**Problem to work on**. Using the data below, copy each line that includes the word "shirt".

Stored dataset items
[Start of Attachment]
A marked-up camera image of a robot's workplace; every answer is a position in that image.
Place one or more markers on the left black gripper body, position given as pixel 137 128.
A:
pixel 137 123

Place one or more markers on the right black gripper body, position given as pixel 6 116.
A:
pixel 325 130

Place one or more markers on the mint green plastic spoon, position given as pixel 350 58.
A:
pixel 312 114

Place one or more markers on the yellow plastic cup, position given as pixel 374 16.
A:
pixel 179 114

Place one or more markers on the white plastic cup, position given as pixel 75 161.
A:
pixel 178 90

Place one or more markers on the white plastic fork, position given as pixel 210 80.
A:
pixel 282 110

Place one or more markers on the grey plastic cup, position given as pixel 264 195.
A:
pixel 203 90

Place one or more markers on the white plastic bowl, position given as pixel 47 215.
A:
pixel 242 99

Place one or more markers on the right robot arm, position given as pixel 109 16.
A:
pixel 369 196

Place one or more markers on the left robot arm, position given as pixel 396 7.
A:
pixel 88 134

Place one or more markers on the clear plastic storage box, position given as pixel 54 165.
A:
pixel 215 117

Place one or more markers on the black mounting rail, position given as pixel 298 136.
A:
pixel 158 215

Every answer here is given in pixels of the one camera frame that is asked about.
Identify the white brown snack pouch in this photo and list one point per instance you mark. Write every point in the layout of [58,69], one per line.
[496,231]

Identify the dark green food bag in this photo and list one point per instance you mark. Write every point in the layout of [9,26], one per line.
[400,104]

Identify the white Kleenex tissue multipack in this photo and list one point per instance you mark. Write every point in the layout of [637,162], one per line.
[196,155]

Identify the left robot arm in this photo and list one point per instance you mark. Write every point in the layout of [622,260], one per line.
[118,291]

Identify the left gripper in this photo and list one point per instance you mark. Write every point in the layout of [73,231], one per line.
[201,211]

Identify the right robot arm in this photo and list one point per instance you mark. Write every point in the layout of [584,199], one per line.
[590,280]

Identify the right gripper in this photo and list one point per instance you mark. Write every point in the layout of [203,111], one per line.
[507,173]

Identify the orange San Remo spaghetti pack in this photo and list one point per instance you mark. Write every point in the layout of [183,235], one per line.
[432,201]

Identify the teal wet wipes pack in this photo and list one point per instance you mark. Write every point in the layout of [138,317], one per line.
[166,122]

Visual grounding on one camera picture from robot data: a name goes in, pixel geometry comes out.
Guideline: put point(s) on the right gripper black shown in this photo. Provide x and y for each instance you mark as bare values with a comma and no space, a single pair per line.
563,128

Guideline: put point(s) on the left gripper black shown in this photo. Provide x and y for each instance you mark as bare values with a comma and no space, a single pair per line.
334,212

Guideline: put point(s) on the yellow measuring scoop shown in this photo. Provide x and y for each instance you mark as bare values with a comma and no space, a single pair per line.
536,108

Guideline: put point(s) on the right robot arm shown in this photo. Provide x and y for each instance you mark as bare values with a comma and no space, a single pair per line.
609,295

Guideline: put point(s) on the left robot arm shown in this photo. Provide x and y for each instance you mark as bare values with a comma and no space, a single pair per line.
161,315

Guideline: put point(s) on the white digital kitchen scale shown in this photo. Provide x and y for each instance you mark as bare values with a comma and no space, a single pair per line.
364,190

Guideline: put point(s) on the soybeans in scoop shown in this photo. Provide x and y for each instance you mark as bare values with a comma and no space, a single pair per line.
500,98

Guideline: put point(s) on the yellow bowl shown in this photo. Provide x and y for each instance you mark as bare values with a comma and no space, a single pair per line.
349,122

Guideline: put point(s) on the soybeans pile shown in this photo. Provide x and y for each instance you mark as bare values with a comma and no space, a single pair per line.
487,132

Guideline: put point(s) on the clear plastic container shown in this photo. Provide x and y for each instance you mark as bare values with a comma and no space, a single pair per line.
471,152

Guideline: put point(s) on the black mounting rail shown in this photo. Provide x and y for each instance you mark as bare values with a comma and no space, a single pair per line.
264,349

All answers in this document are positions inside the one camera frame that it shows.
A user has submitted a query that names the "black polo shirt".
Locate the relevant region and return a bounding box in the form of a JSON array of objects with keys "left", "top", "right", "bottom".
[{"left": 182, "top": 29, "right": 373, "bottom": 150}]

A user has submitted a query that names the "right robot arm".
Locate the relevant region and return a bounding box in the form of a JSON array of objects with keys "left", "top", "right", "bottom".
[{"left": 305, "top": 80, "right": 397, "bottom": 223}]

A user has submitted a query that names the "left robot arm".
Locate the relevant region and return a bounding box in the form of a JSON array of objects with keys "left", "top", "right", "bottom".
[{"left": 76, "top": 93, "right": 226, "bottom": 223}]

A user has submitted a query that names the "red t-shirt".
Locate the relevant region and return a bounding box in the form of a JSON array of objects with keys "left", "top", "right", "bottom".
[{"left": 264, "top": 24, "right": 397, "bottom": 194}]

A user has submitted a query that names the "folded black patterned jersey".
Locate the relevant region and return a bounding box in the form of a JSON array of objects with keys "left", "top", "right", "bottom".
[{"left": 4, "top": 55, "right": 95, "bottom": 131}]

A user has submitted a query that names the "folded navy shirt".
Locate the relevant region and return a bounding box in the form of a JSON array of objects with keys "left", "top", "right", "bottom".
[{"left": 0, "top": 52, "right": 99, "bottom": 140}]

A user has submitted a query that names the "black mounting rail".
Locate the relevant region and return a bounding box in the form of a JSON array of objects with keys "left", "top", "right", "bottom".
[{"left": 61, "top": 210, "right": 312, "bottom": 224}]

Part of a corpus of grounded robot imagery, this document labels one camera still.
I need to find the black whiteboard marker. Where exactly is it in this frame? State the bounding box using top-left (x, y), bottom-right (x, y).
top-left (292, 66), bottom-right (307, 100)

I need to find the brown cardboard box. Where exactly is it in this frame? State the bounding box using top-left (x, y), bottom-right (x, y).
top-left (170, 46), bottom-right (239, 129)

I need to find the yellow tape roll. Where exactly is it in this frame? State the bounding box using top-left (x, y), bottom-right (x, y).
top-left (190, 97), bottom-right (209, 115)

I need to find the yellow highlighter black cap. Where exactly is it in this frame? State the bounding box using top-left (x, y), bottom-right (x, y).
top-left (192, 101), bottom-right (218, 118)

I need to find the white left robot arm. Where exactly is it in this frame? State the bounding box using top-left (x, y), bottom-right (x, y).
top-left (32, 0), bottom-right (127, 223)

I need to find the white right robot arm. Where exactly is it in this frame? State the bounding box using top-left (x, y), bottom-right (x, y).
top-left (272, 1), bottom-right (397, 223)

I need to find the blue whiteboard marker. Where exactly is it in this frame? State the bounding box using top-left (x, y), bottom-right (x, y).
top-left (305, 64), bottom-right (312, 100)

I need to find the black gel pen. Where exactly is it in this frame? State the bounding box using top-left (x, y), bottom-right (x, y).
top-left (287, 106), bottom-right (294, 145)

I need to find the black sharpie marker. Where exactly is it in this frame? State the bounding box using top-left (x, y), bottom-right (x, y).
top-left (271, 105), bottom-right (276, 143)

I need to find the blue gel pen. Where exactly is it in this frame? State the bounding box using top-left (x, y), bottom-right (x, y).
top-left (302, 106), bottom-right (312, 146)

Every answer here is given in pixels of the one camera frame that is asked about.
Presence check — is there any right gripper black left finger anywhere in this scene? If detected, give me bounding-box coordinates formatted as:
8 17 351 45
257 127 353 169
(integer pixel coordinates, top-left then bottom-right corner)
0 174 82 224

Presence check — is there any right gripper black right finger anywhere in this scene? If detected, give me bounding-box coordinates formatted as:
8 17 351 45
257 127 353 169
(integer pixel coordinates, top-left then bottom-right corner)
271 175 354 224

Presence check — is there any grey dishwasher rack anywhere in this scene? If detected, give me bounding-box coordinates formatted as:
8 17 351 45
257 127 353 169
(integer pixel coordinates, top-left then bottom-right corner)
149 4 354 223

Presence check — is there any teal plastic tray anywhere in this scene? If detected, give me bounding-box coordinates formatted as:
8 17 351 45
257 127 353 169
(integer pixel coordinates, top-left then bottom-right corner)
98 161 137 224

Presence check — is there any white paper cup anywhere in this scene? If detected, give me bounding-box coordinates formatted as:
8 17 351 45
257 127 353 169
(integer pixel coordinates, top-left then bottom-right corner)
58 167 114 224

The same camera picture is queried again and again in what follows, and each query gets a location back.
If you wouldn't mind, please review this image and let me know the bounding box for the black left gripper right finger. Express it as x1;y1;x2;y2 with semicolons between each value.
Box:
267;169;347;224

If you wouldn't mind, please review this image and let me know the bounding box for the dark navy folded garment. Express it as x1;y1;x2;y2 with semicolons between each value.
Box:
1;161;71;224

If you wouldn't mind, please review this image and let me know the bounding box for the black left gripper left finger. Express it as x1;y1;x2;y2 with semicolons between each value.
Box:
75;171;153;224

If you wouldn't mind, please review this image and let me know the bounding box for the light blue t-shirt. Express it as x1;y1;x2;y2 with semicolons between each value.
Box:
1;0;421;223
[End of Attachment]
**Written solution**.
A user has submitted a query that names the "black polo shirt".
A user has submitted a query that names the "red t-shirt".
A user has submitted a query that names the "folded navy shirt".
If you wouldn't mind, please review this image and let me know the bounding box for the light blue t-shirt. Express it as x1;y1;x2;y2 with semicolons between each value.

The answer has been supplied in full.